Your assignment |
Once the lines below holding the string "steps" are counted, give that number alone.

Recorded data |
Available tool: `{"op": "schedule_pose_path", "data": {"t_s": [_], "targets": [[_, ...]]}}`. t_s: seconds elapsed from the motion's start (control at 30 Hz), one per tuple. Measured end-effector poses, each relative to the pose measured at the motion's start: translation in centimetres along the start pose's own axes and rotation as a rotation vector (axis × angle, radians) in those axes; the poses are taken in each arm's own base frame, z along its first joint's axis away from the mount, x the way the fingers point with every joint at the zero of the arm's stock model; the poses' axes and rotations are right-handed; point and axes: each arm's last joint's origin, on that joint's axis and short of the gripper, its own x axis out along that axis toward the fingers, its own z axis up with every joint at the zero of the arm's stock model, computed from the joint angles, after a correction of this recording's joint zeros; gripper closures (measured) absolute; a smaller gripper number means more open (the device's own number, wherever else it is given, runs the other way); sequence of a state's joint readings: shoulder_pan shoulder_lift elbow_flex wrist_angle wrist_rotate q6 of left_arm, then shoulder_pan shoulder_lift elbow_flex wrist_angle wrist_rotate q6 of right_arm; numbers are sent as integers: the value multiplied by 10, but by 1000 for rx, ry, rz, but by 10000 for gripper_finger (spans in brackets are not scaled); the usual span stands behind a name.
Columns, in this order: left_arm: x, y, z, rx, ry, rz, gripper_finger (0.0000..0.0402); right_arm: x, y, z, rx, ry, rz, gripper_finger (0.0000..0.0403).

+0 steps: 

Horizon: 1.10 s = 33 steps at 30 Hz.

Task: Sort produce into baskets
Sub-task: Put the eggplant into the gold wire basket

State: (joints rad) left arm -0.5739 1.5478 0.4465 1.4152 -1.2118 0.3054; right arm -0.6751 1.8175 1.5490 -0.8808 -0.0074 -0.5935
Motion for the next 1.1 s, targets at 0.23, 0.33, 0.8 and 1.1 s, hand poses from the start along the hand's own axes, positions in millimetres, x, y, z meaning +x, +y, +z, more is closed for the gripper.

Solution |
2